A week later, the third World Electronic Media Forum (WEMF3), meeting in Malaysia, took up the issue and recommended the UN Secretary-General appoint in his office a Special Rapporteur on the Protection of Journalists, to report to him annually on progress made by states in implementing Resolution 1738.
The forum, which brought together broadcasters, journalists, policy makers and academics, also urged states to implement the resolution and end impunity.
UN Secretary-General Ban Ki-moon told me at UN headquarters early this month that he stood squarely behind moves to improve journalist safety.
Resolution 1738, he said, was a key milestone but just the beginning of a longer struggle to address the problem of impunity. He promised his unyielding commitment to the creation of the necessary security and political conditions to enable journalists to work free from danger.

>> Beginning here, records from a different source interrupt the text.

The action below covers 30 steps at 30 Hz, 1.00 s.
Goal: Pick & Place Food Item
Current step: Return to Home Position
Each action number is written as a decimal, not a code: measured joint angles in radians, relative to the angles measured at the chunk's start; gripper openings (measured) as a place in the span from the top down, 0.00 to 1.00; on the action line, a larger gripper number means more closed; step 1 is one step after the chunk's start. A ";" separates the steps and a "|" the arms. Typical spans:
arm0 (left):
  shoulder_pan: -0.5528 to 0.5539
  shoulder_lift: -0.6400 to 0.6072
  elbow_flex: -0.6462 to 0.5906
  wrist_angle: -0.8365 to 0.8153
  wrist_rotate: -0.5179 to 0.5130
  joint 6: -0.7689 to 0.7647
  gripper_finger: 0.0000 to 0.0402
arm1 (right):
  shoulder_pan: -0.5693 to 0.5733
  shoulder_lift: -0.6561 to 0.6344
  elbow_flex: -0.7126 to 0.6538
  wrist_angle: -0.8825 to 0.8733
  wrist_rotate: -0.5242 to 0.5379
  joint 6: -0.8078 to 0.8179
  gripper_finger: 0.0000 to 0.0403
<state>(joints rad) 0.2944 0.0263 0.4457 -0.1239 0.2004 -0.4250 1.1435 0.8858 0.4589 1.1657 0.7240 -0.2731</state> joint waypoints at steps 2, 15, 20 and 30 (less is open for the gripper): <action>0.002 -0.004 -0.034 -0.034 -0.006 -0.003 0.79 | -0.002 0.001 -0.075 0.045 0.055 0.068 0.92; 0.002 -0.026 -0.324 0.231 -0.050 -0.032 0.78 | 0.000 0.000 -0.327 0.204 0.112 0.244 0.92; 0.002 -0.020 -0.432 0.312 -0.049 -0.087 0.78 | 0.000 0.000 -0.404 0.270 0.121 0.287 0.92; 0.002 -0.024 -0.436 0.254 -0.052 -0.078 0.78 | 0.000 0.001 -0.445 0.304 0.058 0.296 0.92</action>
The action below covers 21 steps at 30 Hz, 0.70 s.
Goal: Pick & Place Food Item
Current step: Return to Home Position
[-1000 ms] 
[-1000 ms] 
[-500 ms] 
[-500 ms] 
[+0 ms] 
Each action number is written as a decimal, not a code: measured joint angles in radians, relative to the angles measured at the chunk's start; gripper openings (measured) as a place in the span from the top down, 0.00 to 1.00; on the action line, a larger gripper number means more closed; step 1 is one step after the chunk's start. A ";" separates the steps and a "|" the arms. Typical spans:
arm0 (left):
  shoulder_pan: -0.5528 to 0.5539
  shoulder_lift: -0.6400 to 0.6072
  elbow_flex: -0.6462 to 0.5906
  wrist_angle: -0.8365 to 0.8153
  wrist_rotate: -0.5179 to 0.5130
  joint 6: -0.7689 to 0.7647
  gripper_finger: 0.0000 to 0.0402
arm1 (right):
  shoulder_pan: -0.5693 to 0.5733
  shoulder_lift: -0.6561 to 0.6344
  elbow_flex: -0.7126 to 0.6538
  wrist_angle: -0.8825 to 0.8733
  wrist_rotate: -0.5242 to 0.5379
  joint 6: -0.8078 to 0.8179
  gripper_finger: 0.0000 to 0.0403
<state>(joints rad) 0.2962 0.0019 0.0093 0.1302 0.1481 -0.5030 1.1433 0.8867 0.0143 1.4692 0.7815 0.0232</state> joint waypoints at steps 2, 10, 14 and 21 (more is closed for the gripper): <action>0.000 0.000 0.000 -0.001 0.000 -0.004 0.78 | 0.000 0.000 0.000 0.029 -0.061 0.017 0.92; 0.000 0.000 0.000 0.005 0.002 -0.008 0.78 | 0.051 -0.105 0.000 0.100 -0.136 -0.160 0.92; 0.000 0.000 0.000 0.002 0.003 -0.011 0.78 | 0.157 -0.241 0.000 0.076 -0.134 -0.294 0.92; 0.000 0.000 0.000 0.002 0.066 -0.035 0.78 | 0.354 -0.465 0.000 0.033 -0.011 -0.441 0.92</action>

He noted the opportunity presented by the 60th anniversary next year of the Universal Declaration of Human Rights. Article 19 states: "Everyone has the right to freedom of opinion and expression; this right includes freedom … to seek, receive and impart information and ideas through any media, regardless of frontiers."
In addition to moves by the international community, a growing number of news organisations are demonstrating awareness of their duty of care to staff and freelancers, providing professional safety training and modern protective equipment.
BBC correspondent Alan Johnston was freed in July from 114 days captivity in Gaza after a great campaign boosted by the support not only of journalists but -- most gratifyingly for journalists resigned to being widely unloved -- of thousands of ordinary people around the world.
The INSI global survey heard testimony that journalists must get societies on side if their security is to be assured. More people need to be persuaded that journalism, at its best, is a noble profession, vital to the workings of true democracy.
They have much to do.
As this bloody year drew to a close, a BBC World Service poll of more than 11,000 people in 14 countries found that 40 per cent said social harmony and peace were more important than a free media.
Journalists clearly need to do more to get their societies behind them - to persuade their audiences that there can be no real security without freedom of expression and that there can be no free expression where journalists are murdered.
In the final analysis, free reporting is the only safeguard against the knock on the door in the middle of the night.